And no, I don't mean odd, though it probably fits. I mean Oppositional Defiance Disorder.
I have suspected that the Princess has had it for a while, but with the way things have gone the past week, we have officially left the realm of *possibly* and stepped fully into holyhellthissucksandwhoisthischild.
The thing that make ODD so difficult (other than getting the OPP song stuck in my head) is that traditional behavioral mod techniques do. not. work.
She doesn't care if she loses a privilege, oh well. Sitting in Time Out? No biggie, I'll just scrape at the wall.
So, the biggest question becomes this - what do you do when nothing works. What do you do when you go to punish then and they smile and laugh in your face?
I'm curious what you do, so leave it in the comments. I'll be posting tips later! :)





yes, my daughter was diagnosed ODD just under 10 years ago along with ADD. I have had to roll with the punches and change it up all the time. The best things have been as she has gotten older and has plans to do something, those plans can be dependent on her behavior. When she was younger I felt like a terrible mother that could not control my child. Dad is active duty Navy so he is in and out (thankfully close to retirement). It is difficult to find what will make her think before she acts. A lot of talking now that she's a young teen. Sometimes it helps, sometimes it doesn't. Time limits for getting chores done or she does not get to spend the night at her BFF's. Those sorts of things.
Posted by: Diane | 08/14/2010 at 06:20 PM
Thanks for the comment! We do the same, but even that doesn't work. We had to cancel her horseback lessons this week and she was upset about it for about 7 minutes. We'll keep working at it! :)
Posted by: Alana Morales, Author Domestically Challenged | 08/14/2010 at 06:30 PM
Yes, it makes you wonder, doesn't it? I had my therapist say that these types of kids, however, grow into the ones that can help make the big changes if we can help them focus their energies.

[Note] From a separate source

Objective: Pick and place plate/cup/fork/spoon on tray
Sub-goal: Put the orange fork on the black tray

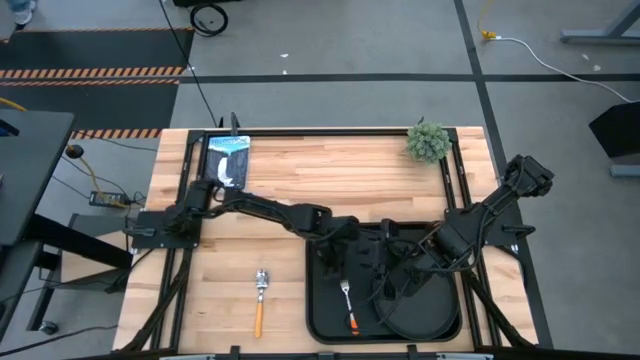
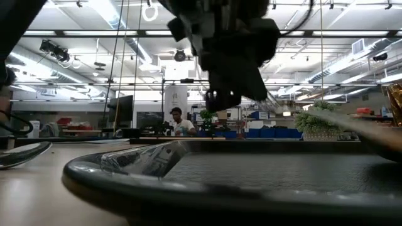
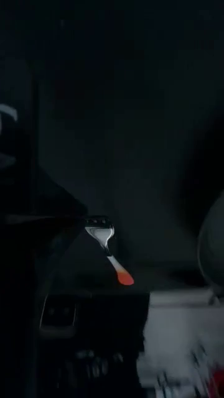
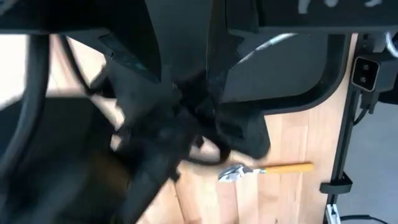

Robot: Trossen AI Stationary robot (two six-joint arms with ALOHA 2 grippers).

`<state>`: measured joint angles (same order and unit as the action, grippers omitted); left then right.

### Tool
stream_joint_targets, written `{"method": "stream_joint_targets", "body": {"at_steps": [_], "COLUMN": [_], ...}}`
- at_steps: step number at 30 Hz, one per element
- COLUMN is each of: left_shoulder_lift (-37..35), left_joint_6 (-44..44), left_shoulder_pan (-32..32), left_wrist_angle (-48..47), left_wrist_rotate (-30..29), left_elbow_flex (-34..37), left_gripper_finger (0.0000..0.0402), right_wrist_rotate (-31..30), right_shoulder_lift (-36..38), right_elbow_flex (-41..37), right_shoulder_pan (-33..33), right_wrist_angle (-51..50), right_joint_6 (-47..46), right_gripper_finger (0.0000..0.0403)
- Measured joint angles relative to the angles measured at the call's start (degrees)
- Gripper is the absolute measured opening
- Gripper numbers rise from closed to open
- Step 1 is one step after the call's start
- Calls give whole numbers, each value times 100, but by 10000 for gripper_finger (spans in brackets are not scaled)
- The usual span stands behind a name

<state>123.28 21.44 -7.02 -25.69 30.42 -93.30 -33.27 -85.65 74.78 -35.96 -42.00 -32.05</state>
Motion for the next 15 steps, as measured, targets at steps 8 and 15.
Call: {"method": "stream_joint_targets", "body": {"at_steps": [8, 15], "left_shoulder_lift": [528, 529], "left_joint_6": [-546, -1006], "left_shoulder_pan": [106, 211], "left_wrist_angle": [-695, -890], "left_wrist_rotate": [-166, -167], "left_elbow_flex": [-800, -804], "left_gripper_finger": [9, 10], "right_wrist_rotate": [-180, -191], "right_shoulder_lift": [0, 0], "right_elbow_flex": [0, 0], "right_shoulder_pan": [-150, -182], "right_wrist_angle": [0, 102], "right_joint_6": [-93, -105], "right_gripper_finger": [134, 134]}}
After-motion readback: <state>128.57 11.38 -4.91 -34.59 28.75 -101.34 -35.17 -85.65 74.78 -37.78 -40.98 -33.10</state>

I have been trying to work with her with yoga and running this summer. We'll see if it helps in the long run. Right now I can not tell.
Posted by: Diane | 08/15/2010 at 10:14 AM
Taking away stuff just perpetuates a power struggle that ODD kids are willing to wait out! They have more endurance than parents, though we try to disprove this.
My experience is that ODD and ADD/ADHD kids need a lot of attention and time and this ticks off parents who resent that THIS CHILD is so different.
Imagine if your child were hit by a car. You wouldn't hesitate to give him/her attention. The time you put in now, just spending time together and getting to know him/her will pay off later. Play more, control less.
We parents get stuck in this idea that we have to control their behavior or they'll be failures. The truth is, after a certain point, we can't control at all. Ask her what she thinks are reasonable rules. For instance, I used to ask, "How many times do you think I should have to ask you to do X?" The answer would be something like, "10" or "25" or "twice". I'd ask, "So when I get to 10/25/twice, you'll do your homework?" "yes" okay, cool. And then I'd do it. It's not a big deal and they usually stop before hand. We need to give our kids a "play area" - you can play around in here and I'll play with you. But you can't play outside the area - it's not safe and safety is the parent's domain.
I know this is easier said than done. I know it's hard work and it will probably require you to give up a good deal of your time. But it will also be less stressful in the long run.